- Offer to buy Syncrude's biggest owner expires Jan. 8
- Canadian Oil Sands reiterates recommendation not to sell
Suncor Energy Inc. said it will extend its offer for Canadian Oil Sands Ltd. to Jan. 8 following a ruling by the Alberta Securities Regulator requiring shareholders of the target get more time to weigh the bid.
"Our offer is full and fair and in the best interests of COS shareholders," said Steve Williams, Suncor’s chief executive officer. "This process has always been about allowing COS shareholders to decide for themselves on the merits of our offer.”
The move comes after the Alberta Securities Regulator ruled on Monday that Canadian Oil Sands shareholders should have until Jan. 4 to decide whether to sell their shares. Suncor had asked the regulator to strike down Canadian Oil Sands’ shareholder rights plan that lengthened the bidding time and instead limit the window to 60 days, which would make its bid expire Dec. 4.
Canada’s largest oil producer by market value is seeking to increase its 12 percent stake in the Syncrude bitumen mine, whose largest owner is Canadian Oil Sands. Canadian Oil Sands board Chairman Donald Lowry said Monday Suncor’s offer of 0.25 share for each Canadian Oil Sands share doesn’t adequately value the oil-sands miner, and that the company will review alternatives, including continuing as an independent company or looking at rival offers.
Following Suncor’s extension, Canadian Oil Sands reiterated a recommendation that its shareholders do not sell their shares to Suncor, who’s bid “undervalues” the largest owner of Syncrude, the company said in a statement.
Canadian Oil Sands shares closed 0.6 percent lower at C$8.50 in Toronto on Thursday.

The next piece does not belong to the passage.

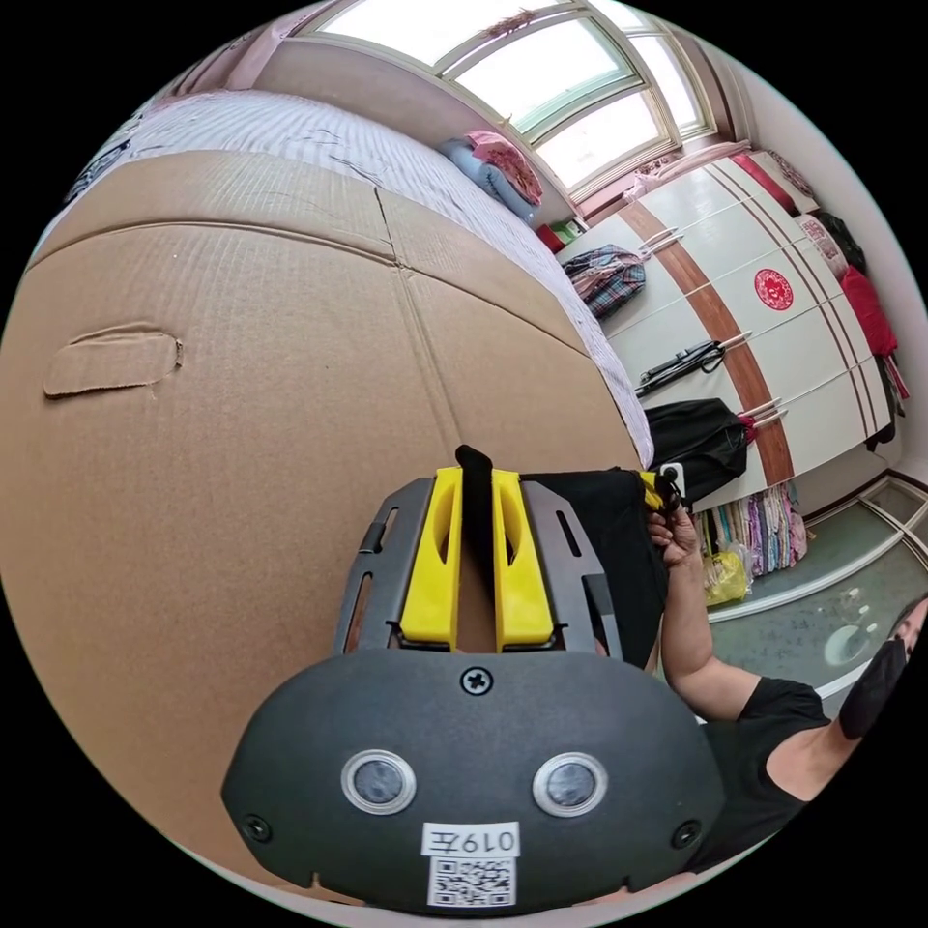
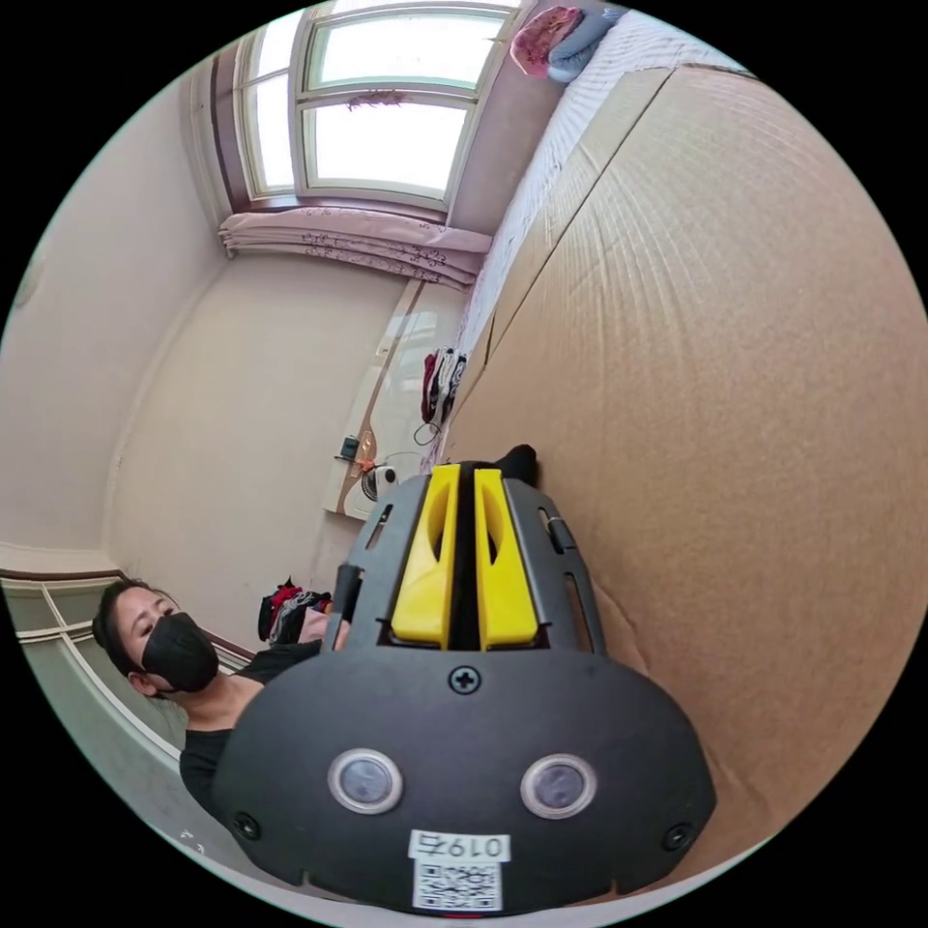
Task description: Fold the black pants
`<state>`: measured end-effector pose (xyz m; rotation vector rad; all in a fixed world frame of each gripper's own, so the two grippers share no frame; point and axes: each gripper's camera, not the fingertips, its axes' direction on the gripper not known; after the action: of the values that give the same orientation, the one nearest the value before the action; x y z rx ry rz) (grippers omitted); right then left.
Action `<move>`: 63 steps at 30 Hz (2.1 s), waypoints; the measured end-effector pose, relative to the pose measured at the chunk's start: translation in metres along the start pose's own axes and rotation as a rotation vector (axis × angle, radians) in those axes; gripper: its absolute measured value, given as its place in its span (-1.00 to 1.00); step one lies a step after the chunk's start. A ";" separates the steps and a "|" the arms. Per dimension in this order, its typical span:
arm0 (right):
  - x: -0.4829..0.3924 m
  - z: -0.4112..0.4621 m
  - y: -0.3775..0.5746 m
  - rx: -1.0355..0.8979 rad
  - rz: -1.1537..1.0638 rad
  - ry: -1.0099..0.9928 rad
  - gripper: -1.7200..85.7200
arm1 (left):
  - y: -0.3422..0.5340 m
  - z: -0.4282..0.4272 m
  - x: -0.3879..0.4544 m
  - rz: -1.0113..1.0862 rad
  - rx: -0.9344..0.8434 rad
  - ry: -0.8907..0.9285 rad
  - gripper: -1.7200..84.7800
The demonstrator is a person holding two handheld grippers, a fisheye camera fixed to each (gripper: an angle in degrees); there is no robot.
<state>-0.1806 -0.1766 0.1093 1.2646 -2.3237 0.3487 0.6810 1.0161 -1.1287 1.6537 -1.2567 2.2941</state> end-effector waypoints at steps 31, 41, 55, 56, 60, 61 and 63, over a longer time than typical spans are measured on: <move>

Suncor was little changed at C$36.75. Canadian Oil Sands shares are trading below the implied price of Suncor’s offer, suggesting investors aren’t confident the deal will go through.
Suncor has emphasized the weakening price for crude while maintaining that its offer is “full and fair.” West Texas Intermediate for January delivery rose $1.14, or 2.9 percent, to settle at $41.08 a barrel on the New York Mercantile Exchange. It dropped 4.6 percent to $39.94 on Wednesday, the lowest close since Aug. 26.
With oil prices near a six-year low, OPEC looked on track to maintain the status quo after member states clashed over oil production policy at an unusual informal gathering before the group’s official meeting in Vienna on Friday. A year ago, Saudi Arabia spearheaded a decision to maintain output and fight for market share rather than cut production to sustain high oil prices.
The lower prices have curbed oil-sands expansion and erased about 1 million barrels of future production, according to industry estimates.
Canadian Oil Sands says it’s able to withstand the rout. The producer cut its dividend 86 percent this year, the most since 1998, and its shares have plunged 65 percent since oil started declining from its peak last June. That compares with a 20 percent decline for Suncor.